Western Visayas sees decline in corn, palay productions

(DA-6 file photo)

By Francis Allan L. Angelo

The latest data from the Philippine Statistics Authority (PSA) reveals a decline in both corn and palay (unhusked rice) production in Western Visayas for the first quarter of 2024, highlighting challenges faced by the agricultural sector in the region.

Western Visayas’ corn production dropped by 7.5% in the first quarter of 2024, producing 101,658 metric tons compared to 109,876 metric tons in the same period in 2023. The region also experienced a 10.1% decrease in the area harvested, totaling 29,166 hectares this year.

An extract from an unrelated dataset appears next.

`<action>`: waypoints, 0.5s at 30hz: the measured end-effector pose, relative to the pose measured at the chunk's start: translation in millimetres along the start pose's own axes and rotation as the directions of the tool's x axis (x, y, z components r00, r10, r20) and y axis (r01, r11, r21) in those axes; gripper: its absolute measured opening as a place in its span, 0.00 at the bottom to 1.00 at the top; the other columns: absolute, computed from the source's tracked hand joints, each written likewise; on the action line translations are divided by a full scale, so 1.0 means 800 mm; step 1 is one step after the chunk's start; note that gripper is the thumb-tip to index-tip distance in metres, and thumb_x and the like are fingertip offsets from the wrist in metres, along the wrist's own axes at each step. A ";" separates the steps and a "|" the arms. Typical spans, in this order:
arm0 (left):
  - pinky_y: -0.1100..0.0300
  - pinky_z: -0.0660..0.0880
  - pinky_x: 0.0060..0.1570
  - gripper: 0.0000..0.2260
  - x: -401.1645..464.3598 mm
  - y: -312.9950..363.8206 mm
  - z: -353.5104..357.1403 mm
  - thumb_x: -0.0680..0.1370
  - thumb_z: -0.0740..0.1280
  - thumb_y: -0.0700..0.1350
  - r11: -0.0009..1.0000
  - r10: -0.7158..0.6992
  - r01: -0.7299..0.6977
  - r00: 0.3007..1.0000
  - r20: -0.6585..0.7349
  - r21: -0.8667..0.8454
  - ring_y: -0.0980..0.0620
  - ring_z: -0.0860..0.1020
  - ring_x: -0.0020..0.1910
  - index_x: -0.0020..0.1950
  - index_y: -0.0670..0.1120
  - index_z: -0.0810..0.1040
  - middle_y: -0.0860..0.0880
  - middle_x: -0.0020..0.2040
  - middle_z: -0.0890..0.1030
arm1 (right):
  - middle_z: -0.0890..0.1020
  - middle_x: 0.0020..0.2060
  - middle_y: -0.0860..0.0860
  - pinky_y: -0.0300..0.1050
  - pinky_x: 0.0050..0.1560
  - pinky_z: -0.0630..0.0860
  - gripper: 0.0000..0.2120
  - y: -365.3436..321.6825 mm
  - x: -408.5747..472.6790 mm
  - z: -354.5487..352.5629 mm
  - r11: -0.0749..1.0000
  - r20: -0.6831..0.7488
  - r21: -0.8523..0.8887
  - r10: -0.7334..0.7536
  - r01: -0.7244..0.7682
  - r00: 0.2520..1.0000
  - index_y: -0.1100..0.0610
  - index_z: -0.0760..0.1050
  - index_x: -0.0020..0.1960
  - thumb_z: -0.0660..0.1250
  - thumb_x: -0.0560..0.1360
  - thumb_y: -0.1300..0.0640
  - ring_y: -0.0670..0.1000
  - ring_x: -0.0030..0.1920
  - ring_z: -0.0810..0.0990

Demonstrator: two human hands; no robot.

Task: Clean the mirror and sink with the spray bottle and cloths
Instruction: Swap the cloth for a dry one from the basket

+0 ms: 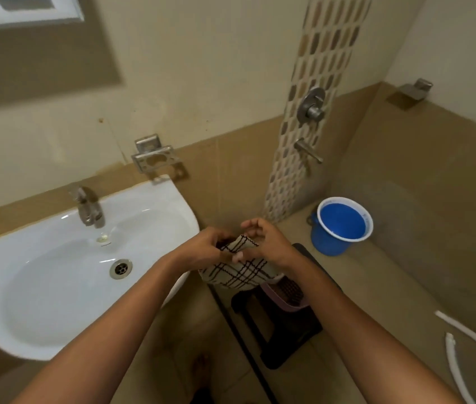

Both white and yellow corn saw declines. White corn production fell by 11.4%, totaling 16,834 metric tons, while yellow corn decreased by 6.7%, producing 84,824 metric tons.

Corn are vital to the poultry and livestock industries as it is the main source of feeds for animals that become processed food.

Palay production in Western Visayas also saw a reduction, decreasing by 2.8% to 648,136 metric tons in the first quarter of 2024, down from 667,021 metric tons in the same period last year. The total area harvested, however, increased by 1.9% to 206,268 hectares.

Irrigated palay production fell by 4.6%, amounting to 306,663 metric tons, while rainfed palay production declined by 1.2%, producing 341,473 metric tons.

Despite the increase in the area harvested, the drop in production indicates challenges in yield and possibly other factors affecting rice farming.

Among the provinces, Iloilo led in both corn and palay production. For corn, Iloilo accounted for 43.5% of the region’s total production, followed by Capiz (27.5%) and Negros Occidental (26.8%). Antique, Aklan, and Guimaras contributed minimally with 1.7%, 0.4%, and 0.2% respectively.

In palay production, Iloilo again topped with 54.4% of the region’s output, followed by Capiz (20.4%), Negros Occidental (10.7%), Antique (8.8%), and Aklan (4.2%). Guimaras had the smallest share at 1.5%.

The decrease in both corn and palay production has significant implications for food security and the local economy. It emphasizes the need for targeted agricultural policies and support systems for farmers to mitigate the effects of these declines.

The trend calls for comprehensive programs to address these challenges, including improved irrigation, access to quality seeds, and farmer training programs.